Tahminen seksenli yaşlarda olan o iki insan öyle bir sohbete dalmıştı ki... Birbirlerine hitaplarından isimlerini bile öğrenmiştim kulak misafiri olurken...Şivelerinden memleketlerini de az çok tahmin edebiliyordum. Hele de başlarına geçirdikleri o kalpak benzeri giysiden...İçimden diyordum ki ''büyük ihtimalle bunlar Karlışehir'in Sınıh ilçesinden!''
''Memet'' diyordu ötekine ''bu yaz da memlekete gidelim mi? Hani araziyi ortakçıya verdik ama yine de gidelim. Bir de hani sılai rahim yaparız!'' Baki cevap veriyordu: ''Bir ay sonra torunun düğünü var, bilmem ki!'' Daha yaşlı olanı ''su yollarından da rahatsızım, ama bakalım. Porustat mıdır nedir, o meretten dolayı bana uyku haram. Belki bir doktora da giderim. Ameliyat dese de olup kurtulayım. Sen zamanında olup rahatladın!''
Bu sohbet sırasında göz ucu ile de arasıra bana baktıklarını görüyordum.
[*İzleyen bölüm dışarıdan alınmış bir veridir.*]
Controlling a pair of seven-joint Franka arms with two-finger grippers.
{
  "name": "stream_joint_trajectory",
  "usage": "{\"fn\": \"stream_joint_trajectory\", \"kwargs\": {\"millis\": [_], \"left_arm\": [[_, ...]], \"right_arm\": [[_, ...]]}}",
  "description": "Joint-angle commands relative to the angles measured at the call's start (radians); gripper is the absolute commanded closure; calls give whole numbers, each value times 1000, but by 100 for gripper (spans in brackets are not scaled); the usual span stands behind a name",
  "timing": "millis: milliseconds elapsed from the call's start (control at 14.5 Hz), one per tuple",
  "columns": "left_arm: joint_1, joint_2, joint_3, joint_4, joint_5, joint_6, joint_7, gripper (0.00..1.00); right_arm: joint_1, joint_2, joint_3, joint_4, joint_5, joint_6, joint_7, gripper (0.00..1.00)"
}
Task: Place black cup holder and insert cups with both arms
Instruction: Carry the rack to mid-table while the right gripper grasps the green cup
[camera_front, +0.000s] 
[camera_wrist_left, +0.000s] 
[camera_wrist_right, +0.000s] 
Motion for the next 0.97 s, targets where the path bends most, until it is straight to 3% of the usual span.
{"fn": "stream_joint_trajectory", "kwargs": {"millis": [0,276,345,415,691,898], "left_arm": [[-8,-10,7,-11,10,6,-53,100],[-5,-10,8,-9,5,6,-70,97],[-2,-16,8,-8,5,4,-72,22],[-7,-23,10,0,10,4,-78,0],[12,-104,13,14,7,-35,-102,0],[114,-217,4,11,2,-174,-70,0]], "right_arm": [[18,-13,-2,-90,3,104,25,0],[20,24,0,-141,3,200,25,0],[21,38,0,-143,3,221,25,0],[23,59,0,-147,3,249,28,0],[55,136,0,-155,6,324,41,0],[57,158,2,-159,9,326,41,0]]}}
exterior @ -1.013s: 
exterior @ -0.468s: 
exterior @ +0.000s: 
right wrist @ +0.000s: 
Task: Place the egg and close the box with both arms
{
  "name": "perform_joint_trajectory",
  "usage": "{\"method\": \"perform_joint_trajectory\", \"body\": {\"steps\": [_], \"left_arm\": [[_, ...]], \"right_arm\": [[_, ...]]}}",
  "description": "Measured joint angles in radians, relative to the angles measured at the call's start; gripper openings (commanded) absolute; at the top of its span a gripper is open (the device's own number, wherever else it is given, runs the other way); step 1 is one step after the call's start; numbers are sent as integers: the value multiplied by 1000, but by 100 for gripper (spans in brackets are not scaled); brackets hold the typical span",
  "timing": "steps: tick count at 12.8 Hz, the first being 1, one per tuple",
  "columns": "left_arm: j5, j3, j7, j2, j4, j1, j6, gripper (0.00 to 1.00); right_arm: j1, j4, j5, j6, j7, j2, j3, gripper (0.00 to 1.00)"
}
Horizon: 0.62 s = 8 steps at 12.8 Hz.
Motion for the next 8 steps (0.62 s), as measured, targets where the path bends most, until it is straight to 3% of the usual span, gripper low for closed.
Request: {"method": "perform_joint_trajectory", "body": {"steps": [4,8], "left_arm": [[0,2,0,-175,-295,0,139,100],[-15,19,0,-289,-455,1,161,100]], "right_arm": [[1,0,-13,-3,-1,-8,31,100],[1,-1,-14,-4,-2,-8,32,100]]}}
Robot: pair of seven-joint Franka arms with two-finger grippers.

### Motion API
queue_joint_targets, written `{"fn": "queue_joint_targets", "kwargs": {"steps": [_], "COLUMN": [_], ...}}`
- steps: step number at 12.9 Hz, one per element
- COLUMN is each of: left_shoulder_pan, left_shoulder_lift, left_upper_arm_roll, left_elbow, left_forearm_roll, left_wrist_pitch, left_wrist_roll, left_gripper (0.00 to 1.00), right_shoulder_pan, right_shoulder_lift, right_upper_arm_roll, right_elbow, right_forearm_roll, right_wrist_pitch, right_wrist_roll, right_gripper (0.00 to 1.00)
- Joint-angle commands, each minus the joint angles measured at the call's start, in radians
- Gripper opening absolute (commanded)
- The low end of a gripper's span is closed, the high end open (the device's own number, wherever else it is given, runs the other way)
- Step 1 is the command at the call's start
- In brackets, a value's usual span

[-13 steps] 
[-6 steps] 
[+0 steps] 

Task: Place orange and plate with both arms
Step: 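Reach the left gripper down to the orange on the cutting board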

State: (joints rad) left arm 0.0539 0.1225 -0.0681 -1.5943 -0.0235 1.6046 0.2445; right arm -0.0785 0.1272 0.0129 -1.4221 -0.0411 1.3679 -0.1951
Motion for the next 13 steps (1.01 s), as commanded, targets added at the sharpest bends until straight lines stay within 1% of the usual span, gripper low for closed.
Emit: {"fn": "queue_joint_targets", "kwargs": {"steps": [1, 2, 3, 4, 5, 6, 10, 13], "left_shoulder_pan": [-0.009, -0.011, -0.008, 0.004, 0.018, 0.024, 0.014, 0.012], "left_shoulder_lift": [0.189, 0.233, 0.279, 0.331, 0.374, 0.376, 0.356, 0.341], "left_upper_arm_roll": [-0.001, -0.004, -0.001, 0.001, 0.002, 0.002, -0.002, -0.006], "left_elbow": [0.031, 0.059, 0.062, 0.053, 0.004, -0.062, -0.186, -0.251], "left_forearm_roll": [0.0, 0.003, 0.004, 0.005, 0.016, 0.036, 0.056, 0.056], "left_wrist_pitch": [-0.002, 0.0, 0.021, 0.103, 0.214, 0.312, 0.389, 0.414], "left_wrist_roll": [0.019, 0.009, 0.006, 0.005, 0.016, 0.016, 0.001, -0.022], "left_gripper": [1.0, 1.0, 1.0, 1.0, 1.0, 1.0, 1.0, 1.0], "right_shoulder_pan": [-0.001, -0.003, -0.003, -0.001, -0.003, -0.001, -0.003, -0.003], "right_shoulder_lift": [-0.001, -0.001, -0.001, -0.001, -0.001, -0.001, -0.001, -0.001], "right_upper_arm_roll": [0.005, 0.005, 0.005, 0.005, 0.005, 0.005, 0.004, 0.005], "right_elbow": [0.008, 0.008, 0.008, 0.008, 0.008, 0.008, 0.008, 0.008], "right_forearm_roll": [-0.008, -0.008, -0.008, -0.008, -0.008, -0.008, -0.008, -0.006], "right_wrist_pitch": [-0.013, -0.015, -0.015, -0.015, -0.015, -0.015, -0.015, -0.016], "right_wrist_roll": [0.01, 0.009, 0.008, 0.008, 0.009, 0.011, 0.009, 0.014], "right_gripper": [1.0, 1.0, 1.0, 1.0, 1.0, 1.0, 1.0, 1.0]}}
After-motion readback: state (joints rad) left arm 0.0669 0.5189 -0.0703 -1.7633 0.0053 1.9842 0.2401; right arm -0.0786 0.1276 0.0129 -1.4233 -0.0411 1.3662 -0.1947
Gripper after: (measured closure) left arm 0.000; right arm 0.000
Ben sohbete katılmayınca belki de merak etmişlerdi. Beni baştan aşağı süzdüklerini görüyordum. Bastonunu öne alıp iki eliyle de üstten kavrayan Memet amca bakışlarını bana yöneltmişti, ama sormaya da çekinir gibi bir hali vardı. Soruyurdu nihayet... ''Begim seni buralarda ilk defa görüyoruz. Buralara mı taşındın?'' Tebessüm ediyordum...''Yok, hayır, buralarda oturmuyorum. Evim şehir merkezinde, ama işyerim bu semtte. Şöyle bir hava alayım diye çıktım öğle paydosunda.'' Belli ki merak ediyordu. ''İşyerim dedin de, galiba bir yerde memursun. Ne iş yaparsın? Hangi işyerinde? Benim oğlan da şu aşağıdaki sanayi sitesinde kaportacıdır!'' İçimden de ''şimdi kndimi tanıtsam mı, tanıtmasam mı! Buraya kafa dinlendirmeye geldim, adam yedi sülalesinin hastalığından bahsederse yandım'' diyordum.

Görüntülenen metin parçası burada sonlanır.